> **Prompt**:
Check each line of the data below for the string "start", then state how many have it and nothing else.

> **Data supplied**:
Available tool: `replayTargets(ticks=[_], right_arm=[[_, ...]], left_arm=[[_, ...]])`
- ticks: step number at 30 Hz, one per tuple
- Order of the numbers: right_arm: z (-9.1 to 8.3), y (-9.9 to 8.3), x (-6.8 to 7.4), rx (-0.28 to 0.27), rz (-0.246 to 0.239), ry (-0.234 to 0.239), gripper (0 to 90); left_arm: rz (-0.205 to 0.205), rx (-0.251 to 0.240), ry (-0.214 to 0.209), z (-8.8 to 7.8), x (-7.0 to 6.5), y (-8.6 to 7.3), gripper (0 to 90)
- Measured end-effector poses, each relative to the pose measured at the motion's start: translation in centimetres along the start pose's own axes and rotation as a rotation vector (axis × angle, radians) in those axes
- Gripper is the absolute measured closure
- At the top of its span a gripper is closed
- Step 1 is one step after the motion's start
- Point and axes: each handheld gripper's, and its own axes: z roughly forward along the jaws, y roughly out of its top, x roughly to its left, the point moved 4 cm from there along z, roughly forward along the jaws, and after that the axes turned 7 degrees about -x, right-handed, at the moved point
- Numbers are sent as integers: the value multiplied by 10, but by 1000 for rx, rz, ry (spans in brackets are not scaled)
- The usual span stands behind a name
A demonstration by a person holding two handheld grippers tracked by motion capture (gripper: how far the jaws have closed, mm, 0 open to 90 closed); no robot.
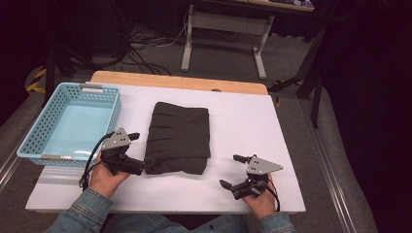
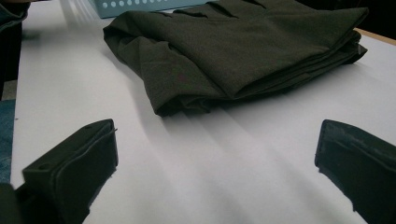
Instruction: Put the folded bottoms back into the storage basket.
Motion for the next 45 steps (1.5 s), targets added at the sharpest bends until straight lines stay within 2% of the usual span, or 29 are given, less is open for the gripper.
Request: replayTargets(ticks=[32, 40, 45], right_arm=[[0, 0, 0, 2, -3, 5, 0], [0, 0, 1, 1, -4, 7, 0], [0, 0, 1, 1, -5, 8, 0]], left_arm=[[-35, 29, 22, 21, 26, 24, 0], [-50, 27, 49, 30, 33, 28, 1], [-78, 29, 83, 37, 37, 30, 12]])
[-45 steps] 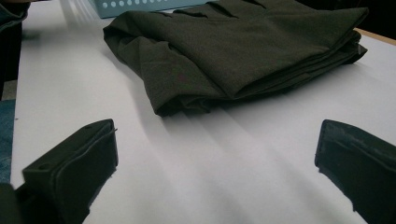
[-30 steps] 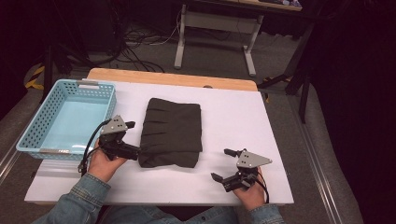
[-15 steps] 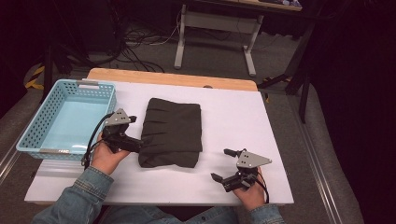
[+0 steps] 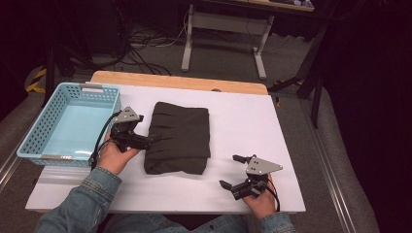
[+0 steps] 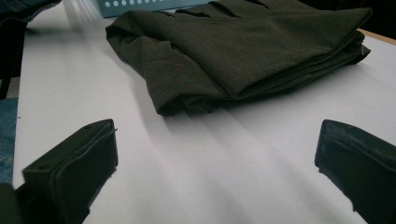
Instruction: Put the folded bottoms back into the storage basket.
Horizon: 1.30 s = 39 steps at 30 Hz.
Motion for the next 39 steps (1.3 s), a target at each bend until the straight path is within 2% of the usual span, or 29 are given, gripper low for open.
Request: replayTargets(ticks=[12, 16, 20, 26, 27, 31, 39], right_arm=[[0, 0, 0, 0, -1, 2, 0], [0, 0, 0, 1, -1, 2, 0], [0, 0, 0, 2, -2, 2, 0], [0, 0, 0, 2, -2, 2, 0], [0, 0, 0, 2, -2, 1, 0], [1, 0, 0, 6, -3, 0, 0], [1, 0, 0, 6, -6, -3, 0]], left_arm=[[-36, 37, 40, 15, 8, -1, 22], [-39, 66, 79, 20, 13, -1, 25], [-46, 77, 95, 24, 17, -1, 30], [-68, 92, 125, 31, 22, -1, 33], [-82, 113, 133, 34, 25, -2, 35], [-108, 129, 161, 38, 31, -2, 50], [-162, 150, 149, 47, 38, -2, 53]])
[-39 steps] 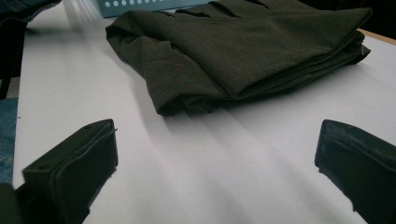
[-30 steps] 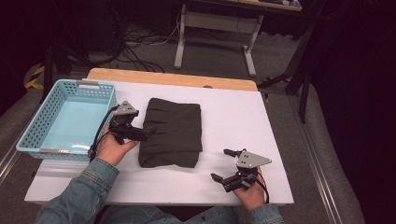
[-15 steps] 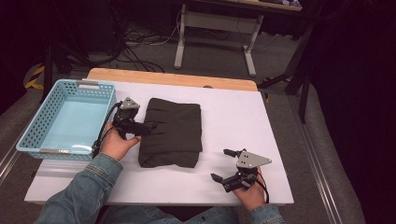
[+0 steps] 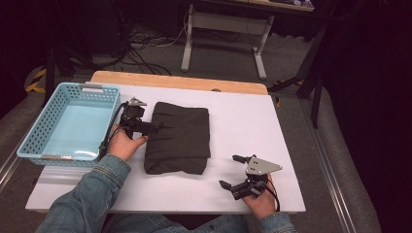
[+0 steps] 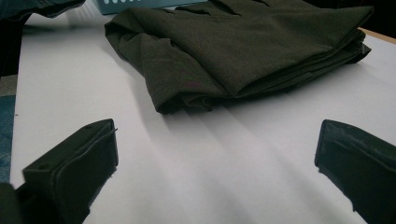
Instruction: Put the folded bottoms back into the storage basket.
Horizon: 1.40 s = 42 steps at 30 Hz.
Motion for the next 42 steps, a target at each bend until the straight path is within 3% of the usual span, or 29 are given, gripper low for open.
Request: replayTargets(ticks=[6, 22, 28, 35, 42], right_arm=[[0, 0, 0, 1, -1, 0, 1], [0, 0, 0, -2, -3, -1, 1], [0, 0, 0, -2, -4, 0, 1], [0, 0, 0, -3, -6, 1, 1], [0, 0, 0, -3, -6, 2, 1]], left_arm=[[-19, 10, -3, 6, 2, 3, 57], [-12, 72, -21, 24, 1, -3, 61], [-46, 91, -34, 33, 3, -7, 61], [-81, 112, -21, 41, 3, -11, 82], [-118, 133, -76, 47, 3, -16, 90]])
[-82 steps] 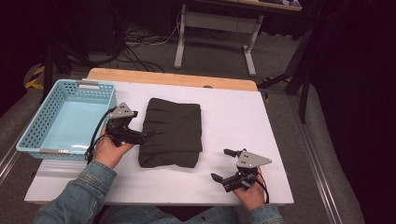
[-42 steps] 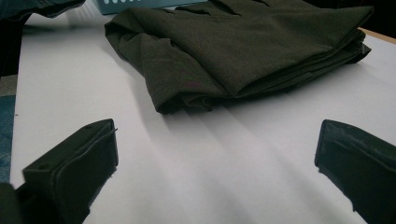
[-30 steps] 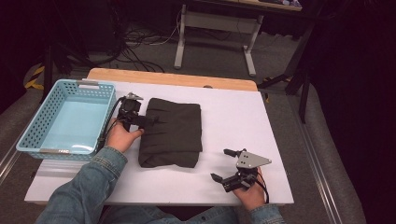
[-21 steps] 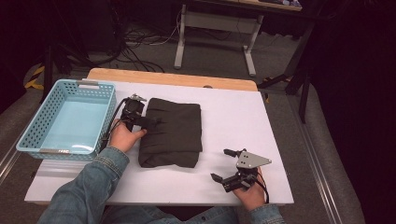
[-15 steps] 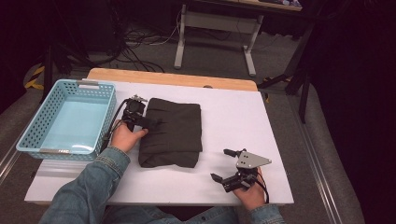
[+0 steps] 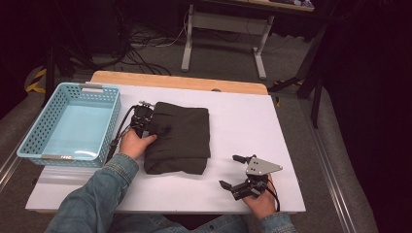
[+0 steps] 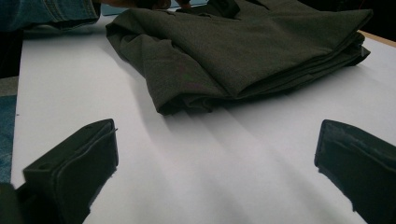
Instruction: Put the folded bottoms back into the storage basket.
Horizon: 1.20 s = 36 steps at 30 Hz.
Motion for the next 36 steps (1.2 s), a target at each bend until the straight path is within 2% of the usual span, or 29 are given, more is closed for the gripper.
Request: replayTargets(ticks=[2, 6, 11, 16, 19, 23, 31, 32, 33, 35, 36], right_arm=[[0, 0, 0, -1, 0, 0, 1], [0, 0, 0, -1, 0, 1, 1], [0, 0, 0, 1, 0, 2, 2], [1, 0, 0, 4, -1, 4, 4], [1, 0, 0, 5, -1, 2, 4], [1, 0, 0, 5, 0, 1, 5], [1, 0, 0, 7, -1, -1, 5], [1, 0, 0, 7, -1, 0, 5], [1, 0, 0, 7, 0, 2, 5], [1, 0, 0, 7, 0, 2, 5], [1, 0, 0, 7, 3, 2, 5]], left_arm=[[-10, 11, -24, 3, 0, -1, 78], [-20, 19, -43, 6, 0, -2, 74], [-7, 22, -41, 9, -1, -3, 54], [5, 33, -21, 10, -4, -2, 55], [2, 28, -26, 11, -6, -2, 63], [23, 25, -36, 12, -8, -3, 95], [21, 30, -73, 12, -14, -3, 273], [16, 33, -89, 12, -15, -3, 306], [4, 42, -109, 12, -16, -3, 397], [-8, 43, -121, 12, -17, -3, 427], [-10, 45, -129, 12, -18, -3, 504]])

> **Answer to the problem**:
2